Stan Brown

Personal information
- Full name: Stanley Brown
- Date of birth: 15 September 1941
- Place of birth: Lewes, England
- Date of death: 15 March 2018 (aged 76)
- Height: 5 ft 7 in (1.70 m)
- Position: Wing half

Youth career
- Fulham

Senior career*
- Years: Team / Apps / (Gls)
- 1959–1972: Fulham / 353 / (16)
- 1972: → Brighton & Hove Albion (loan) / 9 / (0)
- 1972–1973: Colchester United / 23 / (0)
- 1973–1974: Wimbledon
- 1974: Margate
- 1974–1977: Haywards Heath Town
- Ringmer
- Southwick
- Burgess Hill Town

= Stan Brown (English footballer) =

English footballer (1941–2018)

Stanley Brown (15 September 1941 – 15 March 2018) was an English footballer who played as a wing half in the Football League.

==Life and career==
Brown was born in Lewes, East Sussex.
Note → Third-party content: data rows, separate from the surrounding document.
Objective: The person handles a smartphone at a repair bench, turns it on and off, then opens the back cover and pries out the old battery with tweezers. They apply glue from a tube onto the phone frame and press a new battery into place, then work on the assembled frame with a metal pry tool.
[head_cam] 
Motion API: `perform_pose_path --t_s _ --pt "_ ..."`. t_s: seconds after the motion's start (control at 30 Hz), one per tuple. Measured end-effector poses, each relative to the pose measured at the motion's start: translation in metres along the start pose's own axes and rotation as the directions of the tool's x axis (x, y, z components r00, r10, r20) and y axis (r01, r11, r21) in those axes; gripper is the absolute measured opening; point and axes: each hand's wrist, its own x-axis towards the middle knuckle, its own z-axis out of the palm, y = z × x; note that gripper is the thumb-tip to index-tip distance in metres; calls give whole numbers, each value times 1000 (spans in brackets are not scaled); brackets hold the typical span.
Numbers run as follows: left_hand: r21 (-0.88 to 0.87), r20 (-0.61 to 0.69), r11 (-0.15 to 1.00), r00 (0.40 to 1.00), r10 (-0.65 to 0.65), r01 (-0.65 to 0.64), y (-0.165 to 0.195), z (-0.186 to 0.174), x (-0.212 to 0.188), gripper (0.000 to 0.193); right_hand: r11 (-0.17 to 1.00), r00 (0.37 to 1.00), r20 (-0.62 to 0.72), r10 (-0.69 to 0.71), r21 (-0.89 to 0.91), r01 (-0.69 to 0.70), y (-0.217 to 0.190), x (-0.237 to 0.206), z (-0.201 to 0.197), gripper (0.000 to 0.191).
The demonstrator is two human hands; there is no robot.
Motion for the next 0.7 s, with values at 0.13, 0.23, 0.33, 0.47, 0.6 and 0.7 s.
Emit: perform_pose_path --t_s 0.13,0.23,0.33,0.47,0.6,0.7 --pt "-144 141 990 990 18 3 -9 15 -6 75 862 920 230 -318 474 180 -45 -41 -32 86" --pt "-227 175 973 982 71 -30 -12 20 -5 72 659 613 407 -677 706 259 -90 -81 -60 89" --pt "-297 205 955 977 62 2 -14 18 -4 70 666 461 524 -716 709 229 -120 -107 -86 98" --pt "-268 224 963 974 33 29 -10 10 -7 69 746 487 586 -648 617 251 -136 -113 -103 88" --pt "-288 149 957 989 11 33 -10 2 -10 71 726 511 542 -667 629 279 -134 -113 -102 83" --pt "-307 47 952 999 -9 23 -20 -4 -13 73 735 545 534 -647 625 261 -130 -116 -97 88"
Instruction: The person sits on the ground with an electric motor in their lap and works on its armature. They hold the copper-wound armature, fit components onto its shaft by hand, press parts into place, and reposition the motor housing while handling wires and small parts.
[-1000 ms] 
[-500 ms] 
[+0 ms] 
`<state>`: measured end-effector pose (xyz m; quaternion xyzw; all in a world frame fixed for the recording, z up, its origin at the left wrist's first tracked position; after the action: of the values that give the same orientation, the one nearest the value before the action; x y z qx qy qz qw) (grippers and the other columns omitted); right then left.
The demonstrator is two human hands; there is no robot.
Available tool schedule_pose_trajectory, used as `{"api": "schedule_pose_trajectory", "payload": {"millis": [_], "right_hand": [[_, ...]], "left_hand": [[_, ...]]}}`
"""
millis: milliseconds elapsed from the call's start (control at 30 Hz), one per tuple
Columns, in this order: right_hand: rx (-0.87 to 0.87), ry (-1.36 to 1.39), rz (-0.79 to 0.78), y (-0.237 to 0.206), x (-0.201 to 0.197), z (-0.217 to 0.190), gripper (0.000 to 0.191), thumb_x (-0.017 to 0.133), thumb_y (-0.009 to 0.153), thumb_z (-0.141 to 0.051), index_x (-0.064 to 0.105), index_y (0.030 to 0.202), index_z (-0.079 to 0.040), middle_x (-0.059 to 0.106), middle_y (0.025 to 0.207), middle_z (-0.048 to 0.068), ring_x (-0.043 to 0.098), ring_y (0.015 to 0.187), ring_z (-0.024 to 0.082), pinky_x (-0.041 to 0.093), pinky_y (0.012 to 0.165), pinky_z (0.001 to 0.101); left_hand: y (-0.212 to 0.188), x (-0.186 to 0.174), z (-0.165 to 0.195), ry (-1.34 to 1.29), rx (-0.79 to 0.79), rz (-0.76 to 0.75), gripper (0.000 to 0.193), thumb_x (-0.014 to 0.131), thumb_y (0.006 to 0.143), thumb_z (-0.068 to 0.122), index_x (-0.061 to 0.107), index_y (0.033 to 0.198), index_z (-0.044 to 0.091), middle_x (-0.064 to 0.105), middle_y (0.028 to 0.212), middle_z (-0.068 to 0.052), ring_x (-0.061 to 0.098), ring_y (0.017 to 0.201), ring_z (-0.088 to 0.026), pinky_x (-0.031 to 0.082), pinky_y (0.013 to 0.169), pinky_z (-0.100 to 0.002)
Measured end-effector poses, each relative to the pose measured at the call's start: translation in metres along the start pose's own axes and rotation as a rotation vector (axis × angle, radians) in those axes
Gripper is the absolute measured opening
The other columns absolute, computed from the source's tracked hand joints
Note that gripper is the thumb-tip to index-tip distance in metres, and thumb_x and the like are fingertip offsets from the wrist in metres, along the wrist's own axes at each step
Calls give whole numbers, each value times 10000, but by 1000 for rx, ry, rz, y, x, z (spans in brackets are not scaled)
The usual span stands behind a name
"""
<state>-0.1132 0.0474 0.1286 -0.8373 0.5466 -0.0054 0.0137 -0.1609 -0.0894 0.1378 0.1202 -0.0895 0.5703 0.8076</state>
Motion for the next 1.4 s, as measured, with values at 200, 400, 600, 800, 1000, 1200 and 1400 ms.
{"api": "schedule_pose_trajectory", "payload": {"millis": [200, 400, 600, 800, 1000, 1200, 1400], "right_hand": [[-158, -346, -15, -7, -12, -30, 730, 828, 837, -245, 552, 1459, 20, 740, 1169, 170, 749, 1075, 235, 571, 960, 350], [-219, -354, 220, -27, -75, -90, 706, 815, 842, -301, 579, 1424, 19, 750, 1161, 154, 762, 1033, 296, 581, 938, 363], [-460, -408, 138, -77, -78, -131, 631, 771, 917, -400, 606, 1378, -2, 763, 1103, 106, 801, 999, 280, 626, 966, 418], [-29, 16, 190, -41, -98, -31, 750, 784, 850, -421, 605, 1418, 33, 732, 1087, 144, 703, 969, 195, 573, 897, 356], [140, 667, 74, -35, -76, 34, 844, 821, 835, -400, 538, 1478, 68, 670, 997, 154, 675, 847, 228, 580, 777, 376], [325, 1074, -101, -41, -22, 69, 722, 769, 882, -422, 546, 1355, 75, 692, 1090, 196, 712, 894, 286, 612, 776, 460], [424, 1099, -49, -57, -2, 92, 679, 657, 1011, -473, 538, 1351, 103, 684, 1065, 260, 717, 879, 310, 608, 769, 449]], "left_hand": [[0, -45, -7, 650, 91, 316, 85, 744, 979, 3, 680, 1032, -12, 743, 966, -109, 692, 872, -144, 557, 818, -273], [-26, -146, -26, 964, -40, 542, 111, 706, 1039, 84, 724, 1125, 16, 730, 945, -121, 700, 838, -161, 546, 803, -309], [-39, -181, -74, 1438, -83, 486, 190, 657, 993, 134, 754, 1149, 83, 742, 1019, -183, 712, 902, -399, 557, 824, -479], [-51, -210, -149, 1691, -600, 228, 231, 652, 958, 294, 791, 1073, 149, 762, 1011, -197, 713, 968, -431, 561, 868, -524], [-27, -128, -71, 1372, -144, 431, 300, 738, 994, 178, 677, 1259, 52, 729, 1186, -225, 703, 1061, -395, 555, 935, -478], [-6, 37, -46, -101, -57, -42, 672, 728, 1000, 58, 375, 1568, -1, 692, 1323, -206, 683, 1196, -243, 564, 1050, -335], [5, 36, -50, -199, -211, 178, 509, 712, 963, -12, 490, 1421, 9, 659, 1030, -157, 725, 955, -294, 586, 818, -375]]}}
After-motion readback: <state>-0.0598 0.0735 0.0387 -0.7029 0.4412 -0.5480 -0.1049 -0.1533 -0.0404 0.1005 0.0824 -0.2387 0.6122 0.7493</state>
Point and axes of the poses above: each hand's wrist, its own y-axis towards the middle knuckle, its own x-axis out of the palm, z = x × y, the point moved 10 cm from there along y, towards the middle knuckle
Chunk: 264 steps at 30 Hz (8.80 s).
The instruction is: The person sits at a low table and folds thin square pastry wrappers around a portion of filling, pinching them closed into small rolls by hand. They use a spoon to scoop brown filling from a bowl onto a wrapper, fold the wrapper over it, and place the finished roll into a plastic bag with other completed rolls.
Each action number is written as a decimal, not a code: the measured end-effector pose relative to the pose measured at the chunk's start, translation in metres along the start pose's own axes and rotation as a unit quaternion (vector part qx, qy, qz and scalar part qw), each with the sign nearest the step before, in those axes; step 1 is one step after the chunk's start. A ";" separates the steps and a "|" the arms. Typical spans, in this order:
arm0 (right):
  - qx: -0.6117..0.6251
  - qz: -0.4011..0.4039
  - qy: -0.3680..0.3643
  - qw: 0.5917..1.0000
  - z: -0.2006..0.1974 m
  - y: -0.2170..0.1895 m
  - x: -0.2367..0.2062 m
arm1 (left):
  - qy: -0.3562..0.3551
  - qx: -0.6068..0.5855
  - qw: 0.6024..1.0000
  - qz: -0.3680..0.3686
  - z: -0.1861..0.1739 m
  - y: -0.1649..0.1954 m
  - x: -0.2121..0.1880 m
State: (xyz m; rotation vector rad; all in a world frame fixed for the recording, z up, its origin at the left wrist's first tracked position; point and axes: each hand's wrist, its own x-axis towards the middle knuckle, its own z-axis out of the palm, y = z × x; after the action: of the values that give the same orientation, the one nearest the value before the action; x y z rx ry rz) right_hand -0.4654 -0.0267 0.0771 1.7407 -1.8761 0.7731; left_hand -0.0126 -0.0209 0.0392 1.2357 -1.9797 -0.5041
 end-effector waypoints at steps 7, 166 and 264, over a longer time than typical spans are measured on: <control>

Between 1960 and 1972, he made 353 league appearances for Fulham, scoring 16 goals in that period. He was sent on loan to Brighton & Hove Albion in 1972, before moving to Colchester United. At the end of the 1972–73 season, Brown moved on to Wimbledon. He later played non-league football for clubs including Margate, Haywards Heath Town, Ringmer, Southwick and Burgess Hill Town, and went on to coach children in the Lewes area. Brown died in March 2018 at the age of 76.

Brown was one of six brothers who all played football; two of the six, Alan and Irvin, also played at Football League level.